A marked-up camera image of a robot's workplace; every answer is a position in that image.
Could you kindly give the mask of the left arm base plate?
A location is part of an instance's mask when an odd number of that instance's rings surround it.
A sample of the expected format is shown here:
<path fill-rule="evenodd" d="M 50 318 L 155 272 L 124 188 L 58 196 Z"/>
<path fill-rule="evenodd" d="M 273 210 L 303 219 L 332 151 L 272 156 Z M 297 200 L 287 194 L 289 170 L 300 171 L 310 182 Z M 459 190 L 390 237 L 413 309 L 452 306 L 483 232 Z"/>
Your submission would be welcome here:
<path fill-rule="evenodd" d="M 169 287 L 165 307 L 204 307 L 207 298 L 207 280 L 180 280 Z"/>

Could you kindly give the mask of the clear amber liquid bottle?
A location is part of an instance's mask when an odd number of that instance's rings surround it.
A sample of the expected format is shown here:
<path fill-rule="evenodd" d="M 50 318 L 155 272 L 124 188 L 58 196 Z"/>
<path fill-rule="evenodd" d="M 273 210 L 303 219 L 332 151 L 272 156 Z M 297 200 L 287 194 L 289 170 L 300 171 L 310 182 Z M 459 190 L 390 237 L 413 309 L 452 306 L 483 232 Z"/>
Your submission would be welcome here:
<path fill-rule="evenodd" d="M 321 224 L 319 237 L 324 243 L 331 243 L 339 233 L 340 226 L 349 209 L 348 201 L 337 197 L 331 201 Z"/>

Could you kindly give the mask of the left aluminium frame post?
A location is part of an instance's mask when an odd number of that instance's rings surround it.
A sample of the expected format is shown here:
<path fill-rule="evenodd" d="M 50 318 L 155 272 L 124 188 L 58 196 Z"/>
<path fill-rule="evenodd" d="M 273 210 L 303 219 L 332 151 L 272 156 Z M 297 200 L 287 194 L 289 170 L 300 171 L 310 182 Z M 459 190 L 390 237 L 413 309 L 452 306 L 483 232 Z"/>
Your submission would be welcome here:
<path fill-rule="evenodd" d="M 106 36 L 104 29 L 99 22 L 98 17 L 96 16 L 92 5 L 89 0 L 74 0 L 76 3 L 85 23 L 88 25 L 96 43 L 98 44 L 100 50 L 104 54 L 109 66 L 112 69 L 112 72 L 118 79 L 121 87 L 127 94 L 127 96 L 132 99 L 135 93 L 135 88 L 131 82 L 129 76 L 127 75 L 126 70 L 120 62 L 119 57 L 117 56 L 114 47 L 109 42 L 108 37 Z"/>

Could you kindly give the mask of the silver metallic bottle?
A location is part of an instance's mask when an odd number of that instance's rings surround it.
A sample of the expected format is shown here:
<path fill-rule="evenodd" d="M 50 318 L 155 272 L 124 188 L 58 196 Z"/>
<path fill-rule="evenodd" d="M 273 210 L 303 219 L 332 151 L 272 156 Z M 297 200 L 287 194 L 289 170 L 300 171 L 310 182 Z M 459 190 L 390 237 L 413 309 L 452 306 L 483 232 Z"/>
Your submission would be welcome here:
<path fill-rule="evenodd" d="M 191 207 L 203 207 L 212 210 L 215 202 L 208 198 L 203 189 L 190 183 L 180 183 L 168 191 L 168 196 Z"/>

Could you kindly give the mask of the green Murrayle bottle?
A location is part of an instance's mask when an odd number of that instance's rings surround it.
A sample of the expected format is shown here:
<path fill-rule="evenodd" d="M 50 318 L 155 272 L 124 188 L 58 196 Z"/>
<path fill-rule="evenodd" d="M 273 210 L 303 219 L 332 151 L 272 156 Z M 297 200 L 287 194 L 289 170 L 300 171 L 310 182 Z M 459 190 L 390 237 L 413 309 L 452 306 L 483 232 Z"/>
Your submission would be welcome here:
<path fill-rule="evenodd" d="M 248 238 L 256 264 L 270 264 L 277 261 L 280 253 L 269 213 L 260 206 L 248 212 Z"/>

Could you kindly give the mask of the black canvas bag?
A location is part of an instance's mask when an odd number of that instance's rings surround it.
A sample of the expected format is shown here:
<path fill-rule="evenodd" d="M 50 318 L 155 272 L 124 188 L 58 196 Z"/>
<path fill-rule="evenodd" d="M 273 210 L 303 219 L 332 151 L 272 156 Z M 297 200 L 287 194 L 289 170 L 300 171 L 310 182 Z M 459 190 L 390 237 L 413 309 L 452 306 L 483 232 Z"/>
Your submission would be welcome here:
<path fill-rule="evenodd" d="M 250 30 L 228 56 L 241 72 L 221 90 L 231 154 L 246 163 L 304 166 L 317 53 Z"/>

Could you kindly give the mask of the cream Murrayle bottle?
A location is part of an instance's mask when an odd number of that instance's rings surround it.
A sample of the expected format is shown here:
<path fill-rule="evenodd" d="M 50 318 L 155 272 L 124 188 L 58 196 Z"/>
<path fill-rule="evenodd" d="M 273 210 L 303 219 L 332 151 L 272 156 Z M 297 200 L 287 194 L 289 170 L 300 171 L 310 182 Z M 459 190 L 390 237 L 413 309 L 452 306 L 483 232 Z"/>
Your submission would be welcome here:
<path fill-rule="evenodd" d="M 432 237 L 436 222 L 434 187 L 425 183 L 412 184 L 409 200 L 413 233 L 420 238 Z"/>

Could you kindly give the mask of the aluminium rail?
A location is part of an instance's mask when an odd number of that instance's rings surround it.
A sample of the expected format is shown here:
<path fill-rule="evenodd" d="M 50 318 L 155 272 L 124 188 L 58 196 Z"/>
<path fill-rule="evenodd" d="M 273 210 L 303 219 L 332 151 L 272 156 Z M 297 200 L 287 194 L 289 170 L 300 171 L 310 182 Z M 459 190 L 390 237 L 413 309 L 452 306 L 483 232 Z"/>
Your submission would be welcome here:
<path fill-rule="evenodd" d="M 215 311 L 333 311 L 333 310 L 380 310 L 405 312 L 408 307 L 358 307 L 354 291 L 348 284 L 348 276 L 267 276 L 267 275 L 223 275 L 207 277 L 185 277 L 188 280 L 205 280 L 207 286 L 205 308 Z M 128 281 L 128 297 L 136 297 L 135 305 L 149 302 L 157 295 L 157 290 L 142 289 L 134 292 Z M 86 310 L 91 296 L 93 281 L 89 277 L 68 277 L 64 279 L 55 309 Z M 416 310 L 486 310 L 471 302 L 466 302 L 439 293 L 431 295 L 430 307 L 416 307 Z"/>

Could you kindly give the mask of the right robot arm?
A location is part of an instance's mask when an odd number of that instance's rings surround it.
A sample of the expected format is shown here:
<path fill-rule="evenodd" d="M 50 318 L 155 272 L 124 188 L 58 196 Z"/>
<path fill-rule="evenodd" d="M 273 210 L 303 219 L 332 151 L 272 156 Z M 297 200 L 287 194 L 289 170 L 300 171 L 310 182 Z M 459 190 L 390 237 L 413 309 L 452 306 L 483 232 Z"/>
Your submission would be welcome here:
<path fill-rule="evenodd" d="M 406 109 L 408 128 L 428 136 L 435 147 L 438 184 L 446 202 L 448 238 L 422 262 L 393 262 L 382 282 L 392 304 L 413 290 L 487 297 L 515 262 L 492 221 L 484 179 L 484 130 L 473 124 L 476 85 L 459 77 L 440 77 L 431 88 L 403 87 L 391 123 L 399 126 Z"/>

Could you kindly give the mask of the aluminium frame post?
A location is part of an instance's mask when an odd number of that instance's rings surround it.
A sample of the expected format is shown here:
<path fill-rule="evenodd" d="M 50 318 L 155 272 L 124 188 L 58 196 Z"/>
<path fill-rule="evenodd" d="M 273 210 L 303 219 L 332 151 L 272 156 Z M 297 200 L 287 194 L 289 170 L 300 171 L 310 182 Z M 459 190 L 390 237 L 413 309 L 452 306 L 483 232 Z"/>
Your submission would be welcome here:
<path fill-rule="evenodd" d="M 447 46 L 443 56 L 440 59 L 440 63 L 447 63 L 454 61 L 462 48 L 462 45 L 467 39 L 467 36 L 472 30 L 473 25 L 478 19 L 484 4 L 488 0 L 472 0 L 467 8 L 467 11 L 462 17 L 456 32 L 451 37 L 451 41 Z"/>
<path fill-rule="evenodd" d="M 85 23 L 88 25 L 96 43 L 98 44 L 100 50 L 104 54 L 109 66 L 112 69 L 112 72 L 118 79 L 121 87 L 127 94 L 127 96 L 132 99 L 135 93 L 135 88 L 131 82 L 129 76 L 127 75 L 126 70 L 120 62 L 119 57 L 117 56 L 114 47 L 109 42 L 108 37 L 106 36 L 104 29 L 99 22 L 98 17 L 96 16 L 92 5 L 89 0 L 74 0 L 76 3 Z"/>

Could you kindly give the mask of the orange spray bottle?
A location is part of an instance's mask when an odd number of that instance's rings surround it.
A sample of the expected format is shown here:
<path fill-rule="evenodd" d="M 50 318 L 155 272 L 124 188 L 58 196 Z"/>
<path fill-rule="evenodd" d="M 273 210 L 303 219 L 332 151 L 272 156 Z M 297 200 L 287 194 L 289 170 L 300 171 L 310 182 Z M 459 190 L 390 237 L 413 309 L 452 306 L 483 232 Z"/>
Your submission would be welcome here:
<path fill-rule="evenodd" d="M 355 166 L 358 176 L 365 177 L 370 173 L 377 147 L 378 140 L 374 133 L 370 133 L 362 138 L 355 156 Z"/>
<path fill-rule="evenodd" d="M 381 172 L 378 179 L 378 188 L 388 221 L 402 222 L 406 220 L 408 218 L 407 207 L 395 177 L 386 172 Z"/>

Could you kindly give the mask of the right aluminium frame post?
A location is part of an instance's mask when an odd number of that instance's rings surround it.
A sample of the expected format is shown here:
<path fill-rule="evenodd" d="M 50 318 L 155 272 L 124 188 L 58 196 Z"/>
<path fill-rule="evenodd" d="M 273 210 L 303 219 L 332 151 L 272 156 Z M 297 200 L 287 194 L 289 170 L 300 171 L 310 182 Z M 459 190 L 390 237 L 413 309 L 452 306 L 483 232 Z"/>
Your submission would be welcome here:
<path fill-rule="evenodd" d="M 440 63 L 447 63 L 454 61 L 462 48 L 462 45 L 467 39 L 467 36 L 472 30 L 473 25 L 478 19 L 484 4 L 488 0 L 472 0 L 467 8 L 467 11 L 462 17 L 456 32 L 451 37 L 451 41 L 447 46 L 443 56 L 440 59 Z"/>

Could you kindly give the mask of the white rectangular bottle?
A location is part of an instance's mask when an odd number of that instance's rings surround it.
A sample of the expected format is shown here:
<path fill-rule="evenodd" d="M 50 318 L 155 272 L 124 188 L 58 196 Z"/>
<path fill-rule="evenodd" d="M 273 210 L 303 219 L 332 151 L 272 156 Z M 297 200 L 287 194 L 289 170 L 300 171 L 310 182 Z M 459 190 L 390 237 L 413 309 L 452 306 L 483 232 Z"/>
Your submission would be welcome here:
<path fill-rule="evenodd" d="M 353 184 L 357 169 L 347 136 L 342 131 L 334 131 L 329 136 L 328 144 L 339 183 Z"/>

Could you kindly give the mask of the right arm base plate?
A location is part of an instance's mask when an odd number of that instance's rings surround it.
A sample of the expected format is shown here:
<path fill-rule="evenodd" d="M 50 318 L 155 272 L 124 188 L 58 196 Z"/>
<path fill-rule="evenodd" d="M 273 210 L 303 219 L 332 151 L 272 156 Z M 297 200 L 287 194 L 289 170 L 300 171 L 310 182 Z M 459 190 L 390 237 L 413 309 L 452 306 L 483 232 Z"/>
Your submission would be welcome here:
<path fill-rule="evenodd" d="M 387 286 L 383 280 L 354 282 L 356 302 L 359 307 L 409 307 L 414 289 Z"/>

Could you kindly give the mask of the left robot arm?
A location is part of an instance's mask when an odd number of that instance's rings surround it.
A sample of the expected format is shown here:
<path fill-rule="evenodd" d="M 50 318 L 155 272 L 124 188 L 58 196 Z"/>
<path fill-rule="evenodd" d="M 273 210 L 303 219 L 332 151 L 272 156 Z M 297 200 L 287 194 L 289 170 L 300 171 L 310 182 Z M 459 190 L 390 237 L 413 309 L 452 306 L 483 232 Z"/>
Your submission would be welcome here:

------------------------------------------------

■ **EXERCISE AIM**:
Write out every line in the data that holds the string "aluminium".

■ **TASK ANSWER**:
Could you kindly give the mask of the left aluminium frame post?
Could you kindly give the mask of the aluminium rail?
Could you kindly give the mask of the aluminium frame post?
Could you kindly give the mask of the right aluminium frame post?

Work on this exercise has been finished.